With the evolution of the pandemic caused by the Coronavirus disease of 2019 (COVID-19), reverse transcriptase-polymerase chain reactions (RT-PCR) have invariably been a golden standard in clinical diagnosis. Nevertheless, the traditional polymerase chain reaction (PCR) is not feasible for field application due to its drawbacks, such as time-consuming and laboratory-based dependence. To overcome these challenges, a microchip-based ultrafast PCR system called SWM-02 was proposed to make PCR assay in a rapid, portable, and low-cost strategy. This novel platform can perform 6-sample detection per run using multiple fluorescent channels and complete an ultrafast COVID-19 RT-PCR test within 40 min.

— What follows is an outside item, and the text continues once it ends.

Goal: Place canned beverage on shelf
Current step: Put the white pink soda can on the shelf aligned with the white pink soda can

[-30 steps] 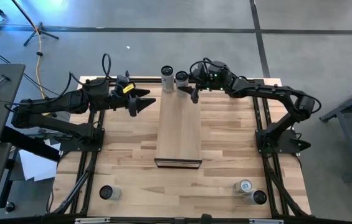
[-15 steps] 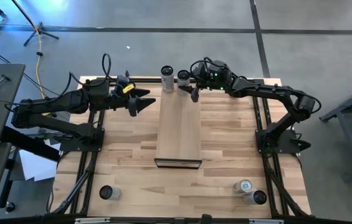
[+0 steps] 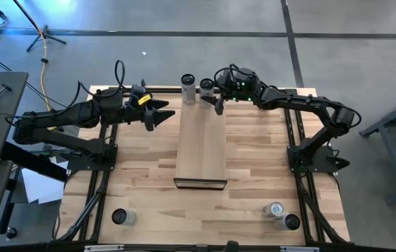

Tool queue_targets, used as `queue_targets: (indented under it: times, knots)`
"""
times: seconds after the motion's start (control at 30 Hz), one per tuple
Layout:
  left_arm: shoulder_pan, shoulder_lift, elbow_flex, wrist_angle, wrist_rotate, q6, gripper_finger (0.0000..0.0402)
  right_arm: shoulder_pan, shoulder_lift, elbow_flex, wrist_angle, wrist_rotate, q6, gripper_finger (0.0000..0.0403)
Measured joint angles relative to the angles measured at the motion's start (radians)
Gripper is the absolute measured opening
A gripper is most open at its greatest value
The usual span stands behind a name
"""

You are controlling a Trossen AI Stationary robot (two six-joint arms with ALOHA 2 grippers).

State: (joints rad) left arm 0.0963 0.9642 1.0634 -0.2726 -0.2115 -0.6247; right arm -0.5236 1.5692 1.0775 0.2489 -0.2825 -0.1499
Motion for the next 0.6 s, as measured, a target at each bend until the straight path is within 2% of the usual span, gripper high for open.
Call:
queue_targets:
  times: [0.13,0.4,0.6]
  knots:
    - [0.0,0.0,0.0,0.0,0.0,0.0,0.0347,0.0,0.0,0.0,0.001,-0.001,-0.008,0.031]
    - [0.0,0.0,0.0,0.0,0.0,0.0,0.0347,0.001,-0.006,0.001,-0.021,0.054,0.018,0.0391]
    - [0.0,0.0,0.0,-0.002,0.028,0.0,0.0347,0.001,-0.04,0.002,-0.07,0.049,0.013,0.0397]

Here, we evaluated the performance of the microdevice using the gradient-diluted COVID-19 reference samples and commercial PCR kit and determined its limit-of-detection (LoD) as 500 copies/mL, whose variation coefficients for the nucleocapsid (N) gene and open reading frame 1 ab region (ORF1ab) gene are 1.427% and 0.7872%, respectively. The system also revealed an excellent linear correlation between cycle threshold (Ct) values and dilution factors (R2 > 0.99). Additionally, we successfully detected the target RNAs and internal gene in the clinical samples by fast PCR, which shows strong consistency with conventional PCR protocol. Hence, with compact dimension, user-friendly design, and fast processing time, SWM-02 has the capability of offering timely and sensitive on-site molecular diagnosis for prevention and control of pathogen transmission.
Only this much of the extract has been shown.